### Exercise details
All entries are to be returned verbatim.

### Data records
################

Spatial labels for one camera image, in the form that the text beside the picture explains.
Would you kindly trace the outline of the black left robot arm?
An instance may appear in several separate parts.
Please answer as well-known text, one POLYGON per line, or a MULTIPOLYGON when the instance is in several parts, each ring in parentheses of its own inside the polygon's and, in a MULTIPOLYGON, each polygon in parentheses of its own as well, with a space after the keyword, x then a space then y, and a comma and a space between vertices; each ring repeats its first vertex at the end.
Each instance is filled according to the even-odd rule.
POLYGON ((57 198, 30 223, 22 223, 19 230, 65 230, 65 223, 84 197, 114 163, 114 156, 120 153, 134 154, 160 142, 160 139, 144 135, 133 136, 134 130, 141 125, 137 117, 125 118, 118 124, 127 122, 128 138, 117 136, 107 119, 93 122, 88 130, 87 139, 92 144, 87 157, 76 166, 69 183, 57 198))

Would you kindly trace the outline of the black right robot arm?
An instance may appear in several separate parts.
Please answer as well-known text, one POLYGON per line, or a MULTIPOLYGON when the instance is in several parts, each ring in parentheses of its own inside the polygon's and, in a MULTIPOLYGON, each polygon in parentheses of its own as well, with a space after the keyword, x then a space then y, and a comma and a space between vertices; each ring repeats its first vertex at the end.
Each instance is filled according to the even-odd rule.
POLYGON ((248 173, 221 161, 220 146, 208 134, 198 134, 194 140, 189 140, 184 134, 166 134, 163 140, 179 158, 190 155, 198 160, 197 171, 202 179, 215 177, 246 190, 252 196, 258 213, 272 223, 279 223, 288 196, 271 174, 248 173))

################

### Answer box
Spatial labels for one camera image, in the form that the text beside the picture explains.
Would you kindly trace the outline of the black left robot arm?
An instance may appear in several separate parts.
Please answer as well-known text, one POLYGON per line, or a MULTIPOLYGON when the instance is in several parts, each ring in parentheses of its own inside the polygon's and, in a MULTIPOLYGON, each polygon in parentheses of its own as well, with a space after the keyword, x then a space then y, and a comma and a space between vertices; each ring repeats its first vertex at the end.
Each instance is filled according to the even-odd rule.
POLYGON ((57 198, 30 223, 22 223, 19 230, 65 230, 65 223, 84 197, 114 163, 114 156, 120 153, 134 154, 160 142, 160 139, 144 135, 133 136, 134 130, 141 125, 137 117, 125 118, 118 124, 127 122, 128 138, 117 136, 107 119, 93 122, 88 130, 87 139, 92 144, 87 157, 76 166, 69 183, 57 198))

Would you kindly trace the outline of the black right robot arm?
An instance may appear in several separate parts.
Please answer as well-known text, one POLYGON per line, or a MULTIPOLYGON when the instance is in several parts, each ring in parentheses of its own inside the polygon's and, in a MULTIPOLYGON, each polygon in parentheses of its own as well, with a space after the keyword, x then a space then y, and a comma and a space between vertices; each ring repeats its first vertex at the end.
Each instance is filled according to the even-odd rule.
POLYGON ((248 173, 221 161, 220 146, 208 134, 198 134, 194 140, 189 140, 184 134, 166 134, 163 140, 179 158, 190 155, 198 160, 197 171, 202 179, 215 177, 246 190, 252 196, 258 213, 272 223, 279 223, 288 196, 271 174, 248 173))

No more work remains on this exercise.